Working data
═══

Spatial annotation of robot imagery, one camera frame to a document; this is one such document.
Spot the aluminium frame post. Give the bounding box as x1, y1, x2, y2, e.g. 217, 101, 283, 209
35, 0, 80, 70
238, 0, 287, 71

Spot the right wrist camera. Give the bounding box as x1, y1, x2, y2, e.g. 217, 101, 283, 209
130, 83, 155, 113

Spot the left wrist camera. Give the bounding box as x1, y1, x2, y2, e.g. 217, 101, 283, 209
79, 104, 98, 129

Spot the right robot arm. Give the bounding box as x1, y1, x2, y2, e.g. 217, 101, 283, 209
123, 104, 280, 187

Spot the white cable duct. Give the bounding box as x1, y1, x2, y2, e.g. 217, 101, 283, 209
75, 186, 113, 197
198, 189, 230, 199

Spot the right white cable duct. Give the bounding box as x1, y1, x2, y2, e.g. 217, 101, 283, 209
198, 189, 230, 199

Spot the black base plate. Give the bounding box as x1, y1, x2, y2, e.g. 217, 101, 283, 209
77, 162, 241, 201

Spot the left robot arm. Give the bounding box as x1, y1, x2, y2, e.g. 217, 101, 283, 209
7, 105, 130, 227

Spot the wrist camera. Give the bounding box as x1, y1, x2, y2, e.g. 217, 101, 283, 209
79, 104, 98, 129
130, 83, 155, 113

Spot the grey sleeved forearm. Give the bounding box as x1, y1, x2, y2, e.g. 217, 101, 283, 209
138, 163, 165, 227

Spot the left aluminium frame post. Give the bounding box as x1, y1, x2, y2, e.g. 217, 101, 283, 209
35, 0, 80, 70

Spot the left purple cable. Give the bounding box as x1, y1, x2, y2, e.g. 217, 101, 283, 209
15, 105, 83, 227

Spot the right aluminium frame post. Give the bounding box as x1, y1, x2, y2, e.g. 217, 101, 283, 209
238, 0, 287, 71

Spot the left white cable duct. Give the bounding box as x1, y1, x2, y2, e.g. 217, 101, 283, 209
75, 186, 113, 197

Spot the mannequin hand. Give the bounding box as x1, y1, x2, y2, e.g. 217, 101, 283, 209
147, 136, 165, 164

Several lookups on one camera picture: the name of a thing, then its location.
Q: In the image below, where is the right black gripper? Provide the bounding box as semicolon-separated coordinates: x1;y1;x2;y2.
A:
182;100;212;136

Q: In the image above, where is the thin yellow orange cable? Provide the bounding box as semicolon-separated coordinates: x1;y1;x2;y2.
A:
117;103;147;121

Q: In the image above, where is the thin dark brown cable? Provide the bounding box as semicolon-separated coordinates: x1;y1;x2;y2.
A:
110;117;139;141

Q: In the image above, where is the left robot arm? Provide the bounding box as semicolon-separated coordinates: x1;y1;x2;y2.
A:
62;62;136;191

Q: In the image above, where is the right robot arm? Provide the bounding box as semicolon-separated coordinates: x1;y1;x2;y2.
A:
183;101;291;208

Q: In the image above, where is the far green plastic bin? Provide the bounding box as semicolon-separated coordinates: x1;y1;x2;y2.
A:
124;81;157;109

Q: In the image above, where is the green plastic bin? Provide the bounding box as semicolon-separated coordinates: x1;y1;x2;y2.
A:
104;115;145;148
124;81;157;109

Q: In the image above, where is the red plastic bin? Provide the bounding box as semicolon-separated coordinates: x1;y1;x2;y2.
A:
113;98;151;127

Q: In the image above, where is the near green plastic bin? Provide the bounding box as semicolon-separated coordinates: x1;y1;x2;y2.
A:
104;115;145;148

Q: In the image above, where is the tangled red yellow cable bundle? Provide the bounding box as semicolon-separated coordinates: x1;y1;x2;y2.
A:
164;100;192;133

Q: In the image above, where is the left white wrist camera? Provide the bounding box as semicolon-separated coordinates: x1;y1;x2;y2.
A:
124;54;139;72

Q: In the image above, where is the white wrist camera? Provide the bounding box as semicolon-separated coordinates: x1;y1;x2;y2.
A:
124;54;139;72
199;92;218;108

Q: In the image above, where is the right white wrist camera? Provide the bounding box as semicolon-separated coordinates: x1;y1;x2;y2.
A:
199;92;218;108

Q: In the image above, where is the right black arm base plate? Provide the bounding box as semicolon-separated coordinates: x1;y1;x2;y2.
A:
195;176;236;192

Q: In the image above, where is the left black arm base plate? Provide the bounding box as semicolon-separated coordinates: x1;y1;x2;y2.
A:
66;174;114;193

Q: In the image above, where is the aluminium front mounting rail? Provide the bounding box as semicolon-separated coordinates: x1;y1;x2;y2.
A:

═══

What you need to do
Within the data above, find the lines that contain the word "yellow" and copy each of them.

Your response
Q: In the image above, where is the thin yellow orange cable? Provide the bounding box as semicolon-separated coordinates: x1;y1;x2;y2.
Q: In the image above, where is the tangled red yellow cable bundle? Provide the bounding box as semicolon-separated coordinates: x1;y1;x2;y2.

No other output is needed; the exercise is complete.